The case for bathroom doors

Jackie Moglia | Demo 64

At the beginning of my time at Ferris, my biggest concern was finding my classes. Now, it’s finding a working bathroom stall. 

As a psychology major, most of my classes are in Starr, meaning I spend most of my time on campus there. I have a major problem with it. 

Now that summer is approaching, it is the perfect time to say this: the women’s bathroom stall doors on the second floor at Starr do not work. I mean, sometimes they do. And sometimes you end up stuck in the bathroom stall and awkwardly have to hit the door to get it to open. 

I remember for about a week of this semester, there were only two “working” doors in the second-floor bathroom. Or so we thought. Nobody could open the door until a faculty member told us we just “needed to kick it in.” That doesn’t instill confidence in the quality of our doors, but at least the door was opening, and there were three usable stalls again. 

According to the U.S. Access Board’s “Guide to the ADA Accessibility Standards,” the ADA requires that door latches or other hardware “must… be usable with one hand and not require tight grasping, pinching, twisting of the wrist, or more than five pounds of force.” I do not think our bathrooms fit that standard anymore. 

We do not have a handicap-accessible stall.

The sliding locks on the doors in Starr bathrooms close sometimes. In certain stalls, it requires significant effort to ensure the lock is closed and even more effort to open it back up. 

Sometimes, you have to lift the door a bit to get the lock to slide into place, which is honestly too much work to get a bathroom door to close. 

I know some people just put their backpacks in the stall with them to block the door because it is so difficult to lock the door and hope that people pay attention to the feet under the stalls before they try to open a door. 

It is extremely uncomfortable to go to the bathroom in a stall that someone might open because the lock does not work. It is uncomfortable to be seemingly stuck in the stall and have to force the door back open, and it is uncomfortable to feel unsafe.

Obviously, as someone who uses the women’s bathrooms, I am unable to speak on the status of the men’s bathroom stalls at Starr. I have not heard great things about the doors in those bathrooms either, but I lack the personal experience. 

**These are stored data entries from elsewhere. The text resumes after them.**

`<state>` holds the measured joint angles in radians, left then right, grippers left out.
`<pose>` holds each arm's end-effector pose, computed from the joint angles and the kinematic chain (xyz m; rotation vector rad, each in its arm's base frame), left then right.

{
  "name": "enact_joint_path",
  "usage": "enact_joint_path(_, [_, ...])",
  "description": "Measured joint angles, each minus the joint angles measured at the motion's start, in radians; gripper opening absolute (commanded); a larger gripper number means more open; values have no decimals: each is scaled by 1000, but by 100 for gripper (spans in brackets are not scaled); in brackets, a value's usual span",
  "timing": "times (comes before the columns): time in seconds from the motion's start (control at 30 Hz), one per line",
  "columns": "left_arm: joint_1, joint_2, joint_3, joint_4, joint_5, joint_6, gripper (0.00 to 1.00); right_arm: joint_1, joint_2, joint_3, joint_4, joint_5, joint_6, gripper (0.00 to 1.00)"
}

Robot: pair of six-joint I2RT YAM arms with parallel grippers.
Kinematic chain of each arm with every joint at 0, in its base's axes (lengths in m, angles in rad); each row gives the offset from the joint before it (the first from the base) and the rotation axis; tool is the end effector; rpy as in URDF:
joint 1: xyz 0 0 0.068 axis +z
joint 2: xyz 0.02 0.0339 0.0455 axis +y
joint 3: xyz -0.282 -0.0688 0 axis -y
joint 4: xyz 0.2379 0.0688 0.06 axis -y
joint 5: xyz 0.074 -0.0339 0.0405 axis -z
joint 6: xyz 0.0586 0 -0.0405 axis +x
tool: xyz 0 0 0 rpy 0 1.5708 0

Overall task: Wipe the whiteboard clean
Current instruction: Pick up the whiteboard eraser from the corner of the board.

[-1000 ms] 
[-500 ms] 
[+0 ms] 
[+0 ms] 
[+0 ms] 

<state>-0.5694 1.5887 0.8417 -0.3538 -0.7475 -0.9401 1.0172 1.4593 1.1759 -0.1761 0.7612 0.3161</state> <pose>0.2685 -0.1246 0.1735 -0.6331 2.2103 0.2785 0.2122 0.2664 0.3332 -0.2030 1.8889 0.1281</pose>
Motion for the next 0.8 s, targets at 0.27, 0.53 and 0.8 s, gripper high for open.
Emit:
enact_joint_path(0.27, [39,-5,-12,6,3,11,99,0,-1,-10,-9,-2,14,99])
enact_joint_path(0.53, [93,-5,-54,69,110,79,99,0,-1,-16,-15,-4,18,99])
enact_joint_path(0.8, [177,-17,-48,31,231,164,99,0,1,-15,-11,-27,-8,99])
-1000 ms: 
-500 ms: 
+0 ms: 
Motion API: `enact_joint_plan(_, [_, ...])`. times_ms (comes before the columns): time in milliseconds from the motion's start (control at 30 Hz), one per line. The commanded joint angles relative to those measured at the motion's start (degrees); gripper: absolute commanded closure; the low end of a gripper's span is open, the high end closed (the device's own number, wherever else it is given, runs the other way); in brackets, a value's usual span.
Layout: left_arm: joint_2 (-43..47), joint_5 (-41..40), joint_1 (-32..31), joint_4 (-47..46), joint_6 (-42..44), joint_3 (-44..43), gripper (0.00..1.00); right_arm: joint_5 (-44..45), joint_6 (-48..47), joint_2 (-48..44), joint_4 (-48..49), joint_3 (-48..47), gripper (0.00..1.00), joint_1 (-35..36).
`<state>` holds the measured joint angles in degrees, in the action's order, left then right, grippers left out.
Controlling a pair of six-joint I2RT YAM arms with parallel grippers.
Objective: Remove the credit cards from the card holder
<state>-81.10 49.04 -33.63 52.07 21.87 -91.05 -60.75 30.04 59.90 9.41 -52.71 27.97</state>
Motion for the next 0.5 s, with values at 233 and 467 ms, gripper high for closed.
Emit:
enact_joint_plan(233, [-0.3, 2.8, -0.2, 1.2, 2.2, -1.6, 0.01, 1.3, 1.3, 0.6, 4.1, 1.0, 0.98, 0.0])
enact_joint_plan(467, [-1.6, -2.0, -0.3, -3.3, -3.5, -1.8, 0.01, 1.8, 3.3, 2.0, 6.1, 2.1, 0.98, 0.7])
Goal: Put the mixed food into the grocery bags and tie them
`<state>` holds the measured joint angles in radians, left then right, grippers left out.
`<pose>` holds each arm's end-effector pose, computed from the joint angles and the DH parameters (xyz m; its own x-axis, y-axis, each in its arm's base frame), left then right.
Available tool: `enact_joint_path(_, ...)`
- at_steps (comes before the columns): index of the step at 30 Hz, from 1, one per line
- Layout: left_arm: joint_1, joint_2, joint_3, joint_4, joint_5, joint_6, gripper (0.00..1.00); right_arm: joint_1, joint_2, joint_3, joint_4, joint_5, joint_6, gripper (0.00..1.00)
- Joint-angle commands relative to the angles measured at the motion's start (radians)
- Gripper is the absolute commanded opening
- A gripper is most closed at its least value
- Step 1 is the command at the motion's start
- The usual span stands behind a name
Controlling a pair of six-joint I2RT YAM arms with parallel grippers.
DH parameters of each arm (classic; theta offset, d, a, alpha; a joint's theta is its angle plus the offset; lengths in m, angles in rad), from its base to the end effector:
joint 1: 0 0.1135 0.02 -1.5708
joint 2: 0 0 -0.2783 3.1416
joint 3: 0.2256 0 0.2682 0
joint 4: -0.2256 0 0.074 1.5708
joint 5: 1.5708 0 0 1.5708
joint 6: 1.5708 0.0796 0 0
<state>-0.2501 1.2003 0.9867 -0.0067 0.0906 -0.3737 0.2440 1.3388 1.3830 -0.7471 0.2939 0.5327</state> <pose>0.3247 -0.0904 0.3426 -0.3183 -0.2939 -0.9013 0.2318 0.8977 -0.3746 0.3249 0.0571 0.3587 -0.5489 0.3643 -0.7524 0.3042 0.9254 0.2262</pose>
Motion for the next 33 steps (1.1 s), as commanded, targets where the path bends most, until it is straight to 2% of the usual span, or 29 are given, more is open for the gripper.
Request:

The entire point of a door is that it opens and closes, and when our bathroom stall doors here can barely do either one of those, it is likely time for change. 

The last thing I need on a bad day is to get stuck in a bathroom stall. 

As someone with a connective tissue disorder, it’s incredibly frustrating to subluxate, or occasionally fully dislocate, my shoulders trying to open a bathroom door. It’s mildly painful and entirely unnecessary and avoidable. 

Our campus isn’t always the most accessible, to begin with, and the bathrooms shouldn’t be another barrier.